Perguntas frequentes
What is the minimum RAM to run a MU Season 6 server?
For Season 6 with up to 100 simultaneous players, the functional minimum is 4 GB of RAM. GameServer.exe consumes an average of 800 MB to 1.2 GB, DataServer around 200 MB, ConnectServer 50 MB, and SQL Server 2008/2014 easily 1 to 2 GB depending on query cache. Recommend 8 GB for comfortable operation.
My home internet has 300 Mbps download — is that enough for hosting?
What matters for hosting is UPLOAD, not download. Typical residential plans deliver 30 to 60 Mbps of upload. Each MU client consumes approximately 5 to 15 Kbps of upload. With 30 Mbps of upload you theoretically support 2,000 connections, but high latency and dynamic IP limit practical use to 50–150 real players.

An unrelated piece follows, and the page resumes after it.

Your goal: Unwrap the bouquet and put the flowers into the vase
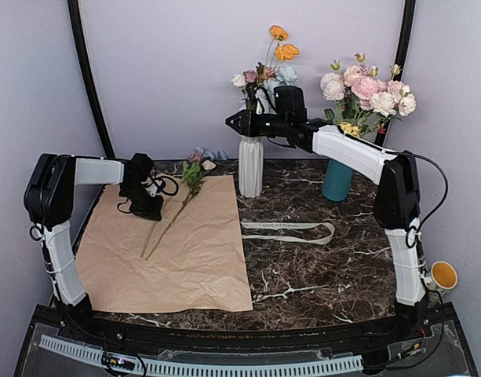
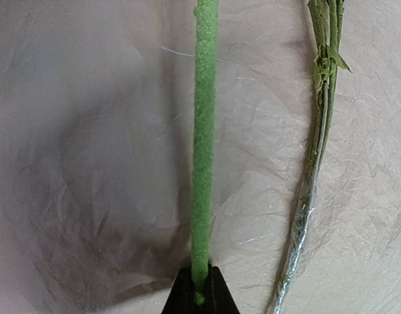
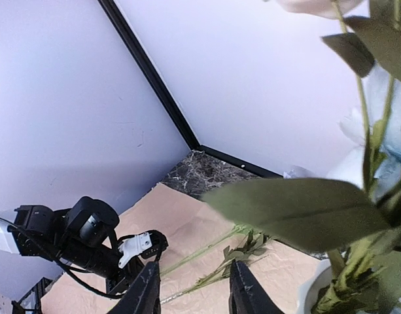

Will a 2 vCPU / 4 GB RAM VPS from Hostinger or Contabo handle MU Season 6?
It will, with limitations. The bottleneck is not CPU but disk IOPS and memory latency. Prefer VPS with NVMe SSD. With 2 vCPUs and 4 GB RAM you operate well up to 200–300 players if SQL Server is optimized. For 500+ players, upgrade to 4 vCPUs and 8 GB RAM.
How do I configure a static hostname for a home server without paying for a static IP?
Use No-IP (noip.com) or DuckDNS (duckdns.org) for a free dynamic hostname. Install the No-IP DUC client on Windows. In ConnectServer/ConnectServer.ini change the ServerAddress line to your hostname (e.g. myserver.ddns.net). Players point to that hostname in the patched Main.exe.